- WHAT THE TASK REQUIRES: Only one stretch of the data below is wanted: the lines from the one with "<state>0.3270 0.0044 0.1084" through the one with "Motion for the", repeated exactly.

- THE DATA:
######

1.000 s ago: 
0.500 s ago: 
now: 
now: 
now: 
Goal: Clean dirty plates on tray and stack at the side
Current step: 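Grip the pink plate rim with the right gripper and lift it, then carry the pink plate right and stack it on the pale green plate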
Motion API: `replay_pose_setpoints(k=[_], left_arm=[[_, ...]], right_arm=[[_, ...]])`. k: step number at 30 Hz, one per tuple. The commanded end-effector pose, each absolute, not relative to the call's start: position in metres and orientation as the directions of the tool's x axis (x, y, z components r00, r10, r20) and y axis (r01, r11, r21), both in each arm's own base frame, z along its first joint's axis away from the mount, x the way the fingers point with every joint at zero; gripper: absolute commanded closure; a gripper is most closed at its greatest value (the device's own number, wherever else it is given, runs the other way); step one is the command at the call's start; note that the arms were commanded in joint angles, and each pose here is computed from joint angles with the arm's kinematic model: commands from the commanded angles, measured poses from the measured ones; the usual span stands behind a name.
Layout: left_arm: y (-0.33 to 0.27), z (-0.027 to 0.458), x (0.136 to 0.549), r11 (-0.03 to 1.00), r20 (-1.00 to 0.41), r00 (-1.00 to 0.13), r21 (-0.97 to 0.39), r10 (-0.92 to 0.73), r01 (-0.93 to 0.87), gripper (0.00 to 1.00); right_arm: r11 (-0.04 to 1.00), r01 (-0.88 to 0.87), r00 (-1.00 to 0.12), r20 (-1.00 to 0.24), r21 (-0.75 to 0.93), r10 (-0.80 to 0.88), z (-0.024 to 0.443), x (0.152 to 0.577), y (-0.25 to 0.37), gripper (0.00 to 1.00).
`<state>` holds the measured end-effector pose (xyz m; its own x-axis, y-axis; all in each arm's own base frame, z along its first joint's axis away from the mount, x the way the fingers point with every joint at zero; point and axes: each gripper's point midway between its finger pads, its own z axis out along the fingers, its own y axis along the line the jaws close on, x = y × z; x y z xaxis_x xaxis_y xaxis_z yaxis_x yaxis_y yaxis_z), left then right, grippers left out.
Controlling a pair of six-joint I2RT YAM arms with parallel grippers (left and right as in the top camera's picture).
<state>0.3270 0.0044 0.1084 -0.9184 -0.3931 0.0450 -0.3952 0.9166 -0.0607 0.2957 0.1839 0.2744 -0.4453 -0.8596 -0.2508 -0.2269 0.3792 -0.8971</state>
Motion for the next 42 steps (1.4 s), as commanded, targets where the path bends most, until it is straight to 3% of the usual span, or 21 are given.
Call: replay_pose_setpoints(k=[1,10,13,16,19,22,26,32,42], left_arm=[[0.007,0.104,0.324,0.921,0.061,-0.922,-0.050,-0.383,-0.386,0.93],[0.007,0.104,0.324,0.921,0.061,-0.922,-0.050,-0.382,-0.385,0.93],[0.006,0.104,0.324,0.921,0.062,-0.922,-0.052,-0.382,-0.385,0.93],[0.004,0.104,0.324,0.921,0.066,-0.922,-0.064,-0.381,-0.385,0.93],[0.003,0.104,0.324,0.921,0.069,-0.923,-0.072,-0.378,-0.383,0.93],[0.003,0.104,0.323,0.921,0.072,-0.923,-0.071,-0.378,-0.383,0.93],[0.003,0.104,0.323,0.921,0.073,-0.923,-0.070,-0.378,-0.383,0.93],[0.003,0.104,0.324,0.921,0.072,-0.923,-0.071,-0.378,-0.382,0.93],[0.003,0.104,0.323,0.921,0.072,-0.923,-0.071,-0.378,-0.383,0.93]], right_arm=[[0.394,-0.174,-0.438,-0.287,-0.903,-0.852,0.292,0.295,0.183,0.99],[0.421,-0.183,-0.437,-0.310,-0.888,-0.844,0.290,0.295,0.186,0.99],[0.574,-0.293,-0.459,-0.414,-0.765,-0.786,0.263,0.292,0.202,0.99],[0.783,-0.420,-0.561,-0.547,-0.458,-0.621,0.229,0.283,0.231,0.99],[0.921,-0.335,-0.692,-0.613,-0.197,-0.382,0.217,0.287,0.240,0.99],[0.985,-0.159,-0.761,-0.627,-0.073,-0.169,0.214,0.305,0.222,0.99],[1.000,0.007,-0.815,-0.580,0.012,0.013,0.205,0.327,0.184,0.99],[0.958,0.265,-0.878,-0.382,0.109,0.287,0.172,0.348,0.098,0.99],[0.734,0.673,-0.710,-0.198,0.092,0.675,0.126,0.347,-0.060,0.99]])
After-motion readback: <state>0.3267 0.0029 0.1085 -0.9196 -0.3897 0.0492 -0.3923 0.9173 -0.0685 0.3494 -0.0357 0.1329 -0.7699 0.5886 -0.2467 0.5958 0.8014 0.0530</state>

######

- EXPECTED ANSWER:
<state>0.3270 0.0044 0.1084 -0.9184 -0.3931 0.0450 -0.3952 0.9166 -0.0607 0.2957 0.1839 0.2744 -0.4453 -0.8596 -0.2508 -0.2269 0.3792 -0.8971</state>
Motion for the next 42 steps (1.4 s), as commanded, targets where the path bends most, until it is straight to 3% of the usual span, or 21 are given.

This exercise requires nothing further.